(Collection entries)
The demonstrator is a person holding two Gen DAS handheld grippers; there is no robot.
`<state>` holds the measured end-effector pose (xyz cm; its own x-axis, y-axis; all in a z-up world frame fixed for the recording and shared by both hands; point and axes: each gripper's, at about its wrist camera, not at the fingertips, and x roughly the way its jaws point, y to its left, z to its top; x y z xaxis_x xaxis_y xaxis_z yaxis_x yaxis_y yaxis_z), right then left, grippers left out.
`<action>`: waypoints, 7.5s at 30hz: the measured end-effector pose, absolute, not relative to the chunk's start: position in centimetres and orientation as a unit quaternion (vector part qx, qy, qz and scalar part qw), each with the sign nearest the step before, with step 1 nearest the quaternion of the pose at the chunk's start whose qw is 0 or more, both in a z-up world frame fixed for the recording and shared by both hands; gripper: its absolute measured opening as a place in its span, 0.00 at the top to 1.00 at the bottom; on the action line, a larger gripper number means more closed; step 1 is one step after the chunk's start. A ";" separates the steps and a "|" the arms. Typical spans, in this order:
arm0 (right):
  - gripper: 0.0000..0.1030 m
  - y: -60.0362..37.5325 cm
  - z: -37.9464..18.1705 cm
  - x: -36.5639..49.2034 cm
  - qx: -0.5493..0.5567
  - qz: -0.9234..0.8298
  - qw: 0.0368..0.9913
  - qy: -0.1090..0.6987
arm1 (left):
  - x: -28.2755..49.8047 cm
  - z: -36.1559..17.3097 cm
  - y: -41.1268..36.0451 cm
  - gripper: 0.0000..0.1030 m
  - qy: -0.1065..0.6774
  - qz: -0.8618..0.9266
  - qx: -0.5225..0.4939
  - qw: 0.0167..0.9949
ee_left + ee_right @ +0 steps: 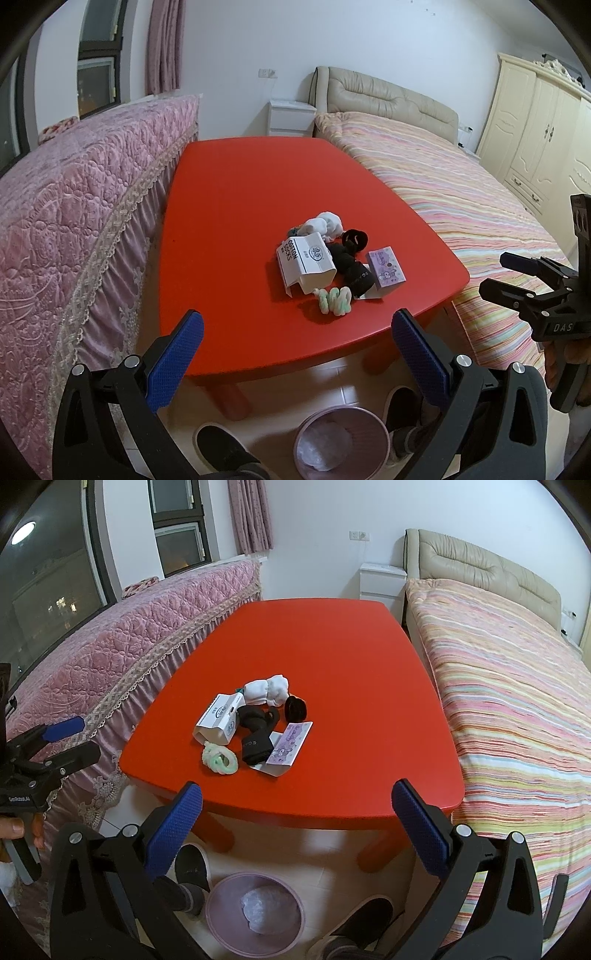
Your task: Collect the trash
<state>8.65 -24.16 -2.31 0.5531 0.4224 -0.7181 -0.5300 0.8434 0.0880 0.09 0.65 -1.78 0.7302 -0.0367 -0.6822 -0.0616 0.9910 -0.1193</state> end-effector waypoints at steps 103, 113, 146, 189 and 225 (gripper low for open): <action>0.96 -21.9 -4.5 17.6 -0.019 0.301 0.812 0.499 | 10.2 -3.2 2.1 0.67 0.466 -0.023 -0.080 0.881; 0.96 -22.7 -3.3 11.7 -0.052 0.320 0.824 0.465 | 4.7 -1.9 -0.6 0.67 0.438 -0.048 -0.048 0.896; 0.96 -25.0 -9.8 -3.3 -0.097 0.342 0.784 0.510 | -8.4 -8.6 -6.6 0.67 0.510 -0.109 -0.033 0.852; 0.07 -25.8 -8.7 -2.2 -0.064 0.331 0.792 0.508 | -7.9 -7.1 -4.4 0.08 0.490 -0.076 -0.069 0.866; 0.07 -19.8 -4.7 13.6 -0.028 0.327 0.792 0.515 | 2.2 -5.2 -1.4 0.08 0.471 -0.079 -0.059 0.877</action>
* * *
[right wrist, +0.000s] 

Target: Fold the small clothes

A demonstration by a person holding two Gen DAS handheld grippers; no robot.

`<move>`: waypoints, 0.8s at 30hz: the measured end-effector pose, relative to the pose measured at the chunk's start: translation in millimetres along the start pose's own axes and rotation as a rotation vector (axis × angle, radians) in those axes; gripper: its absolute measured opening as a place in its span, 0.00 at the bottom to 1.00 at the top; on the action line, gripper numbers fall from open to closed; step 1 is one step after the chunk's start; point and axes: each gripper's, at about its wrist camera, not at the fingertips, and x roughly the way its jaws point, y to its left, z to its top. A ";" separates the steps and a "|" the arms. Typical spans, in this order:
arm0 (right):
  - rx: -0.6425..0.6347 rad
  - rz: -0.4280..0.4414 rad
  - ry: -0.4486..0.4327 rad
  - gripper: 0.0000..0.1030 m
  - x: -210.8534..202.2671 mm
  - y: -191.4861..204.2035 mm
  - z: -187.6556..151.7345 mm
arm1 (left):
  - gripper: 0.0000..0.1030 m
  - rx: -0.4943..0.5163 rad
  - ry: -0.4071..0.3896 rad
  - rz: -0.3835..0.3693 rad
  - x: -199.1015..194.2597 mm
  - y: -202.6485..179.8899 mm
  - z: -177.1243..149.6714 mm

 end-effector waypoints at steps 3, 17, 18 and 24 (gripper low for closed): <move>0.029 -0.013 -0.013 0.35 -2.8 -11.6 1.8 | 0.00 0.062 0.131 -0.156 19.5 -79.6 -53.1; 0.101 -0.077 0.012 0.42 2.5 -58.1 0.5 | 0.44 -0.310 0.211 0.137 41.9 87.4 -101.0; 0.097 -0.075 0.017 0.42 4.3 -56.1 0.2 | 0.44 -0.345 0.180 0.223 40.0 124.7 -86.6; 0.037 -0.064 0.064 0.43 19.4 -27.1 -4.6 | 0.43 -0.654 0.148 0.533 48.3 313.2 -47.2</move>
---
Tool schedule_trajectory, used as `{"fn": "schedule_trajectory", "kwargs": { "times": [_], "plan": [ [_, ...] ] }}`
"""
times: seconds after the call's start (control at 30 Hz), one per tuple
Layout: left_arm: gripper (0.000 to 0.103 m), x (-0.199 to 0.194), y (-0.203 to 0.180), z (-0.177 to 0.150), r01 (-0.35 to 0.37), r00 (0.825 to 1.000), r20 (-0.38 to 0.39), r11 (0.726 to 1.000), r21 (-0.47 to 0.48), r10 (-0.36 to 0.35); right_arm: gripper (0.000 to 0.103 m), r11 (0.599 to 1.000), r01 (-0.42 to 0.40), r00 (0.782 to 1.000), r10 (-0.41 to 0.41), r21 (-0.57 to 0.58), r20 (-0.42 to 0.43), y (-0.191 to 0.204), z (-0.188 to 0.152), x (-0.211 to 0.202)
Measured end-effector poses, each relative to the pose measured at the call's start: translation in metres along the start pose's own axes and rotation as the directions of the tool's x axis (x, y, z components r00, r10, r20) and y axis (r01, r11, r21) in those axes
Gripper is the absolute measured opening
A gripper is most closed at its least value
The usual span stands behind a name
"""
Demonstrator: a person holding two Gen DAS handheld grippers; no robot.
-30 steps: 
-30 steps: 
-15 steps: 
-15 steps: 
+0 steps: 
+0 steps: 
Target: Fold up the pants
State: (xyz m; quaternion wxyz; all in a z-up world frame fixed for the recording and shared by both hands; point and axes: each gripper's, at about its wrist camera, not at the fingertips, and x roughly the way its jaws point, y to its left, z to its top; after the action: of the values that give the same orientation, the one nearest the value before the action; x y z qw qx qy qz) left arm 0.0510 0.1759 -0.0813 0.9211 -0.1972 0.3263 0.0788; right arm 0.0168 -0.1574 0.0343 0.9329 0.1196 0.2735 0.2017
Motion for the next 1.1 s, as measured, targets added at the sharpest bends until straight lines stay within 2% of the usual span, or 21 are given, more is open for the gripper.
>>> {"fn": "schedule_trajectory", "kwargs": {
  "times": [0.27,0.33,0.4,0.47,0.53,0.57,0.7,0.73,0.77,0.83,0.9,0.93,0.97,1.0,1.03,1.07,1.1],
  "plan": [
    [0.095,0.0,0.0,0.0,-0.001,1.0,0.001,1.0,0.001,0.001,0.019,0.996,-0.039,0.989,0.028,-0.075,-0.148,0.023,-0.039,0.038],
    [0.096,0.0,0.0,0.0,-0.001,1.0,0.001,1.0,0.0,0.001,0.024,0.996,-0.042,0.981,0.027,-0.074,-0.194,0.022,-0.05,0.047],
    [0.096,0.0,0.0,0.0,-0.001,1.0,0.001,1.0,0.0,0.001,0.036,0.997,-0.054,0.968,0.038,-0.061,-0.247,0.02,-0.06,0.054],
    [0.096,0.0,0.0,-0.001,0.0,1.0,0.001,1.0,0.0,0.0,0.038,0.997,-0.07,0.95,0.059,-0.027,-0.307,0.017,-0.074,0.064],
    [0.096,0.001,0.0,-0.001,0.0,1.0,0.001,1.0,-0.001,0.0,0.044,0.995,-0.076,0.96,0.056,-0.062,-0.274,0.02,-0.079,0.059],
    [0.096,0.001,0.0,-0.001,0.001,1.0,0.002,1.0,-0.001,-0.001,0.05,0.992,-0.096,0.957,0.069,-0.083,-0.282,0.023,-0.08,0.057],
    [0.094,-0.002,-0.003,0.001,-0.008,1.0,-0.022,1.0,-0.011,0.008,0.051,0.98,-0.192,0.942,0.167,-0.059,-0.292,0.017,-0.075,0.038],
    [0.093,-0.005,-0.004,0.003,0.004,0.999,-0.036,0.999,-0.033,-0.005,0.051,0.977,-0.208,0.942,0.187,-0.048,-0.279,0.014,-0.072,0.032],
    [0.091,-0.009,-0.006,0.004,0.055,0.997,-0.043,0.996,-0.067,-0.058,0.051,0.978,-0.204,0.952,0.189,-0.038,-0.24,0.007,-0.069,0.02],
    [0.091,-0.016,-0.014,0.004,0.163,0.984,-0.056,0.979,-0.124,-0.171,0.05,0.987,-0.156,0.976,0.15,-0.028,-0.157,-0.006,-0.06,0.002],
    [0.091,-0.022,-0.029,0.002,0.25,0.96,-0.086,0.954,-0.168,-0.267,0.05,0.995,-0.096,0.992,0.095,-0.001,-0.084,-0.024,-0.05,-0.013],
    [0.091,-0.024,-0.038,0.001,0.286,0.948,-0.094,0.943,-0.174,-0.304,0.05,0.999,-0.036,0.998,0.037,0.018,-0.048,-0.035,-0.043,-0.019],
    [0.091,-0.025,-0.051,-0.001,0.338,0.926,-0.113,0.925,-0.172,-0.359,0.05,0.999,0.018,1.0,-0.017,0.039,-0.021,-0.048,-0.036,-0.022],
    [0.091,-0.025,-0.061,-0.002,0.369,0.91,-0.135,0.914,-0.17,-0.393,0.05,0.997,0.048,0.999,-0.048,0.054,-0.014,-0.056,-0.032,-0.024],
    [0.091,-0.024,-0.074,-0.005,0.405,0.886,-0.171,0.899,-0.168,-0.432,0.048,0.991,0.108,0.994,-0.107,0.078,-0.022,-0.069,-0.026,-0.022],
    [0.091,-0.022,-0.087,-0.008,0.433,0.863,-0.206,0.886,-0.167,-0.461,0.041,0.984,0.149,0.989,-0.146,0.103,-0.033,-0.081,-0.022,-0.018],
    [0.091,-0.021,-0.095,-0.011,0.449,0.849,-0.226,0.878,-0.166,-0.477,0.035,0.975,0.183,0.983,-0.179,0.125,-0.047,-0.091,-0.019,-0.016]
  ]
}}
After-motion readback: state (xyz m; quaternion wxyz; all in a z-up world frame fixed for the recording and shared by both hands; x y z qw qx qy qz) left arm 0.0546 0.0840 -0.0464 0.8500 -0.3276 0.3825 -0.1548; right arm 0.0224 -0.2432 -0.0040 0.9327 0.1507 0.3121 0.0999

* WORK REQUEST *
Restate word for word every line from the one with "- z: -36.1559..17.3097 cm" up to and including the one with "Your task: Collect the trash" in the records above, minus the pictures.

* YOUR SOLUTION *
  - z: -36.1559..17.3097 cm
  - y: -41.1268..36.0451 cm
  - gripper: 0.0000..0.1030 m
  - qy: -0.1065..0.6774
  - qz: -0.8618..0.9266
  - qx: -0.5225..0.4939
  - qw: 0.0167..0.9949
ee_left + ee_right @ +0 steps: 
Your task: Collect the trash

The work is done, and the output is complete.